*To do:* Find the word "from" in the data below and copy each line that holds it.

*Given information:*
________________________
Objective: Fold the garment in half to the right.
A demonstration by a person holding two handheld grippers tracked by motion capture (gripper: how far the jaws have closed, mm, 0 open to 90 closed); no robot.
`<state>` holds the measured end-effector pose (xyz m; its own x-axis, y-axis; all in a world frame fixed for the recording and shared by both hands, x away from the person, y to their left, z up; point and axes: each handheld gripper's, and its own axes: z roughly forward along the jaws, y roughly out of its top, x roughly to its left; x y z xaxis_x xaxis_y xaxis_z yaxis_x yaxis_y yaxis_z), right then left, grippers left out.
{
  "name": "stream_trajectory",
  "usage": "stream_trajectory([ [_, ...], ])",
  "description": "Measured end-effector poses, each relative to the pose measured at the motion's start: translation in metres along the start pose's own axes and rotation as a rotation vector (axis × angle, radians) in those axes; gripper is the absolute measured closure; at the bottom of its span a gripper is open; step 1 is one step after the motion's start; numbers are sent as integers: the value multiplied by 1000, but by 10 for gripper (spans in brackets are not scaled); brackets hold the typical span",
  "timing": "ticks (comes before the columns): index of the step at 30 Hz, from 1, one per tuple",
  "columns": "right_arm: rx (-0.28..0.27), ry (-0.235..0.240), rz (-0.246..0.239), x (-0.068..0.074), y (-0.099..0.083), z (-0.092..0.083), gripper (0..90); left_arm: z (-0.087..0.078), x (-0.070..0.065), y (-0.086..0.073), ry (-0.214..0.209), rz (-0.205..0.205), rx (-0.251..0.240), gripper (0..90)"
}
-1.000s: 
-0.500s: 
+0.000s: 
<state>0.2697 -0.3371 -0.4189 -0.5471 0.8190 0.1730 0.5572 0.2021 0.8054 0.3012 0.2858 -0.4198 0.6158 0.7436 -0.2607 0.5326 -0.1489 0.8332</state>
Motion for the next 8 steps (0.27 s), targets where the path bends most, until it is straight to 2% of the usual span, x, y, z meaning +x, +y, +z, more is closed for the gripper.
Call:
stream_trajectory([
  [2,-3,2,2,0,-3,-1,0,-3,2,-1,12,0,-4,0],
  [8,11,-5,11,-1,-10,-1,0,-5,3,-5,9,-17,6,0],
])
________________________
*Finished exercise:*
`<state>` holds the measured end-effector pose (xyz m; its own x-axis, y-axis; all in a world frame fixed for the recording and shared by both hands, x away from the person, y to their left, z up; point and axes: each handheld gripper's, and its own axes: z roughly forward along the jaws, y roughly out of its top, x roughly to its left; x y z xaxis_x xaxis_y xaxis_z yaxis_x yaxis_y yaxis_z), right then left, grippers left out.
  "timing": "ticks (comes before the columns): index of the step at 30 Hz, from 1, one per tuple",

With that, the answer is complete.